Data for review:
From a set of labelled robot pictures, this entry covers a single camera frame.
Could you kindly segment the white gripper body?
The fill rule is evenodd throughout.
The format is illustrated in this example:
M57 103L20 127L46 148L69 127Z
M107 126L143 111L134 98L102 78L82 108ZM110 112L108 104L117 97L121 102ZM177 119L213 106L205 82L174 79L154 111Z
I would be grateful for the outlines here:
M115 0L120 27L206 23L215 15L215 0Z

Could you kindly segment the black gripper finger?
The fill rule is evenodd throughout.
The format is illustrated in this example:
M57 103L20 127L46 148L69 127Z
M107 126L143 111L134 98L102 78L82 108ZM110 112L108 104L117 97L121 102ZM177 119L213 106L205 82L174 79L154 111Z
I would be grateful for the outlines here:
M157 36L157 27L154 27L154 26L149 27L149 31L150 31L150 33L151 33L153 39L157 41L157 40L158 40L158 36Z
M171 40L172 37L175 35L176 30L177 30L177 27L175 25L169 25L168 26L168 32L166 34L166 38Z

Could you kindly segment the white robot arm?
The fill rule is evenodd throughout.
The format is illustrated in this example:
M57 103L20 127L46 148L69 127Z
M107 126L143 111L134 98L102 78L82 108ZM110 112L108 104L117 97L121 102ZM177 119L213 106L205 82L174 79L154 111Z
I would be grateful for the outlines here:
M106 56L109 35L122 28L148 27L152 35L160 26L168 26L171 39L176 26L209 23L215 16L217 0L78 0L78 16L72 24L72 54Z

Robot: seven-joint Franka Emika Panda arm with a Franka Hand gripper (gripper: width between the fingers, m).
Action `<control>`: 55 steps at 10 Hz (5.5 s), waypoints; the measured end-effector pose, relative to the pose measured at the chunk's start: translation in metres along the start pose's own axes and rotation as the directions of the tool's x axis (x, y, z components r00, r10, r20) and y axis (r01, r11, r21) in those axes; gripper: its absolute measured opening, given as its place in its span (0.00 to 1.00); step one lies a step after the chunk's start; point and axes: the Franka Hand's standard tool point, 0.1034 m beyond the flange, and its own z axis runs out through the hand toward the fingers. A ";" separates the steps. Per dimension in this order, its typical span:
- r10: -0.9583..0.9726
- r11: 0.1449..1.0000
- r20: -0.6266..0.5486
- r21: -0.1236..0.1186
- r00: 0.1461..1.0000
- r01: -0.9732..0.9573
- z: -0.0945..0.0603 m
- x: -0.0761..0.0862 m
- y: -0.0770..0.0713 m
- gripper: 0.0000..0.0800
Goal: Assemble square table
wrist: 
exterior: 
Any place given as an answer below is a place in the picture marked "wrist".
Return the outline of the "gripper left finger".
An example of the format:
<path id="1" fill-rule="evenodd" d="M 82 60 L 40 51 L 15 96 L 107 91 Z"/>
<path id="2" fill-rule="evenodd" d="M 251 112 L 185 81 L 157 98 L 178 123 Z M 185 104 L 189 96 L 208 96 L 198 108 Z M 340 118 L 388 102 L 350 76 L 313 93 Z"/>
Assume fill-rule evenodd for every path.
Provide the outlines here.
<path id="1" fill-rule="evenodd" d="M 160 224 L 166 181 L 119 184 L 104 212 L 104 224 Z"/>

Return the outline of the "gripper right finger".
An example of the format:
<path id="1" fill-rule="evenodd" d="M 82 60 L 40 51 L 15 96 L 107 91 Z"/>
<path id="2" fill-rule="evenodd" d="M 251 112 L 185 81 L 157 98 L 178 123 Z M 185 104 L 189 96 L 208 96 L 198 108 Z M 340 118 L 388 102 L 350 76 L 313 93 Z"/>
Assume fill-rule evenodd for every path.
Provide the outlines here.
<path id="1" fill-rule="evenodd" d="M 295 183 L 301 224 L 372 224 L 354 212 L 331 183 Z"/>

What you are asked to do: Copy each line of the listing that carries the word "place".

Result:
Action `<control>`: 55 steps at 10 Hz (5.5 s), waypoints; the measured end-effector pose, relative to the pose measured at the chunk's start: translation in metres along the start pose's own axes and rotation as the directions of the tool's x axis (x, y, z components r00, r10, r20) and y axis (r01, r11, r21) in those axes; gripper: its absolute measured opening, given as its place in its span (0.00 to 1.00); step one lies a step after the chunk's start; point and axes: the Franka Hand's standard tool point, 0.1034 m beyond the flange, and its own z axis runs out through the hand toward the fingers. A ";" separates the steps. Per dimension in this order, its typical span:
Any place given as an answer below is a place in the picture marked "wrist".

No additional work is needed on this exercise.